● **WORK TO BE COMPLETED**
Print exactly the lines that run from the one containing "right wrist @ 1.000" to the final line of the data, both included, and print none of the pictures.

● **PROVIDED DATA**
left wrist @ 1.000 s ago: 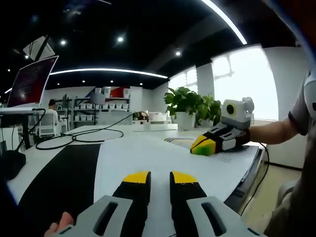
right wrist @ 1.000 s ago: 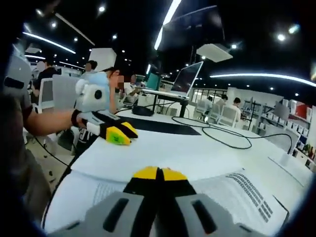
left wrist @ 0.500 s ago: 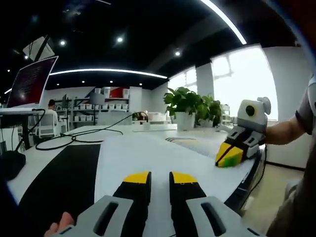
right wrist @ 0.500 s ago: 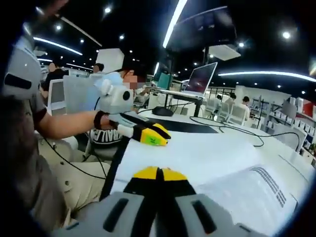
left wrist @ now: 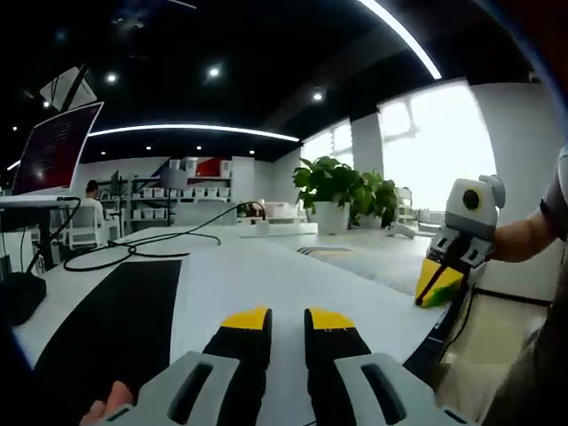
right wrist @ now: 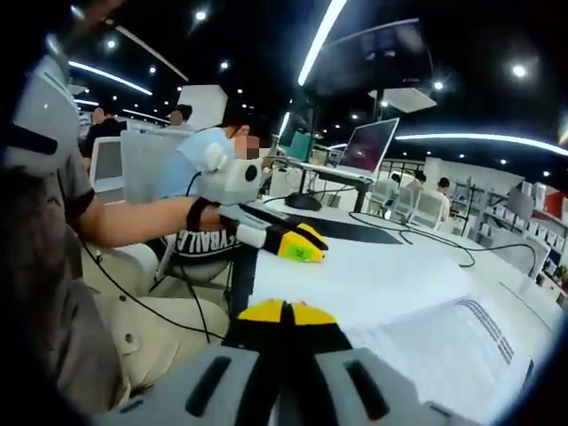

● **EXERCISE ANSWER**
right wrist @ 1.000 s ago: 
left wrist @ 0.500 s ago: 
right wrist @ 0.500 s ago: 
left wrist @ now: 
right wrist @ now: 

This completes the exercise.